Serving the High Plains
I spent the best part of last week in Clovis, where I am taking on temporary editing duties for Clovis Media, the company that owns the Quay County Sun.
I live in Tucumcari and the contrast between the two communities is fascinating.
I am staying in one of the motels that line Mabry Drive on the east side of Clovis.
There is a steady stream of traffic on Mabry before, during and after regular business hours. Mabry is part of U.S. highways 60 and 84, which split at Texico, next to the Texas border.
Most of the traffic seems to be coming from or going to Texas.
At Texico, U.S. 60 splits off northeast toward Canyon, Texas, a 20-mile hop on Interstate 27 away from Amarillo, whose population in 2019 of 199,371, which is 9,000 more than it had in 2010.

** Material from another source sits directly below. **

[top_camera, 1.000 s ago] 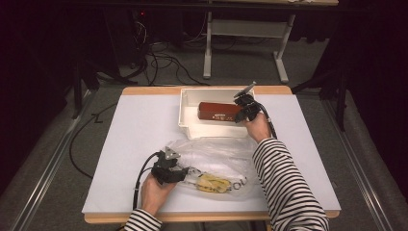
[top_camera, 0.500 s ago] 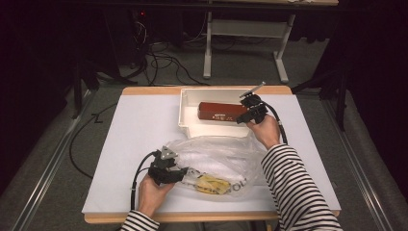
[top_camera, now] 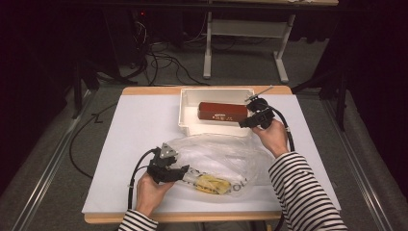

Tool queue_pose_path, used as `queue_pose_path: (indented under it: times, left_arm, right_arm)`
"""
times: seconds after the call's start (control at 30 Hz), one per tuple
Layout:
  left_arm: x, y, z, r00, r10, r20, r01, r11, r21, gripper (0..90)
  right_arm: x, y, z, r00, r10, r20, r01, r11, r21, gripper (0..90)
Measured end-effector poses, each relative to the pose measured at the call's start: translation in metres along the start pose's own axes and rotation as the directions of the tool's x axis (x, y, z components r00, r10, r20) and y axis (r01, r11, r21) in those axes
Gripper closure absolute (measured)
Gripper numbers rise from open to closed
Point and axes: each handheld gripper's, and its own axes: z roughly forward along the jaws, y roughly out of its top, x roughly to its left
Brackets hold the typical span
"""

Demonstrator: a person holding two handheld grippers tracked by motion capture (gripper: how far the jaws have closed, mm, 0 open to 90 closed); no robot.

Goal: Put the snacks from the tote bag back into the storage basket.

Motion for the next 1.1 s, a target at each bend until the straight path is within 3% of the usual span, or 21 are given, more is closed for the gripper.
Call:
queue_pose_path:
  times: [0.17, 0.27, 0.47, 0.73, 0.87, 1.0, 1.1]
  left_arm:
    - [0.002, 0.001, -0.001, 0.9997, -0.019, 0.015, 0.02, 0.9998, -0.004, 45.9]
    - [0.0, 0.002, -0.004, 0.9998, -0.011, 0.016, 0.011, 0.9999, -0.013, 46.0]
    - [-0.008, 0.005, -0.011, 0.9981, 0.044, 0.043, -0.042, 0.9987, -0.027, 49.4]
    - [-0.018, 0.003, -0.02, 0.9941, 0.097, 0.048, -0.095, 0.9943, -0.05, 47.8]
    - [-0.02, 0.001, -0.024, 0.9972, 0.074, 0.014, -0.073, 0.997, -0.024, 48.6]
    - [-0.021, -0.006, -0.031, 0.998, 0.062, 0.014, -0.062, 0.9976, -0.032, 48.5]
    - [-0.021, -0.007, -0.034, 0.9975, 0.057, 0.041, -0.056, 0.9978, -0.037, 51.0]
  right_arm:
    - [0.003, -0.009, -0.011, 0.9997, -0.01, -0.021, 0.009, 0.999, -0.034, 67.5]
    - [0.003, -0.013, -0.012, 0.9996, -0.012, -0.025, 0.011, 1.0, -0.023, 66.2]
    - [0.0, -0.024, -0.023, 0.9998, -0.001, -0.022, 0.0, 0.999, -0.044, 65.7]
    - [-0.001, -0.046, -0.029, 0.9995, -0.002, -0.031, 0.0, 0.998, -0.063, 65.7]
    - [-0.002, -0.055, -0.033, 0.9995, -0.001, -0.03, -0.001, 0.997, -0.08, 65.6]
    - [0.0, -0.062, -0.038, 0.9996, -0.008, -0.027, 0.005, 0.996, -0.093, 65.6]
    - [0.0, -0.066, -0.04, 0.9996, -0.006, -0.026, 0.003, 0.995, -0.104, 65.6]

U.S. 84 takes you southeast from Texico to Lubbock, 2019 population 258,862, nearly 30,000 more than it had in 2010.
Going west from Clovis, the traffic thins out at Melrose, and by the time you get to Vaughn, population 400, traffic is downright sparse.
Lubbock, Amarillo and Clovis are points on a triangle, with the Texas cities about equal distance from Clovis. The Texas roads are dotted with small towns. Toward Amarillo, there are feedlots, some meat-packing plants, and cattle-feed crops. Toward Lubbock, the towns serve cotton farms with big equipment and machinery needs.
Clovis had a population of about 38,300 in 2019. Its population grew by about 325 between 2010 and 2019. It doesn’t sound like much, but among its neighbors in New Mexico, Clovis seems to be the only place that gained population.
Tucumcari’s population was at 4,860 at last count. That’s down about 500 from the 2010 Census. It is 83 miles from Clovis, but there is little but open space in between.
In recent years, I have seen Clovis acquire a Towne Place hotel, a Planet Fitness outlet, a stand-alone Starbucks, and Buffalo Wild Wings and Chipotle franchises. Dion’s Pizza, a growing Albuquerque-based chain, is also building an outlet in Clovis.
Corporate retailers establish new locations only where they find a critical mass of households that will spend a little extra for dependable and desirable corporate amenities.
Clovis has both, due to Cannon Air Force Base and a dairy industry that requires considerable investment in capital equipment and people. It is also a hub for a number of Texas towns nearby.
Tucumcari, like the other cities in eastern New Mexico, has committed the economic crime of being rural.
You need people and money to attract people and money, and rural communities are losing both.
Rural is nice. Stagnation is not.
People are trying hard to pull Tucumcari up by its bootstraps.
They participate in MainStreet, run for city commission, serve on city boards, join service clubs and volunteer like crazy, even as their numbers dwindle.
Some day, I hope, investors will see the opportunities here, like land, location and a small but willing population, and maybe we’ll see a few more people and little more money spread out our way.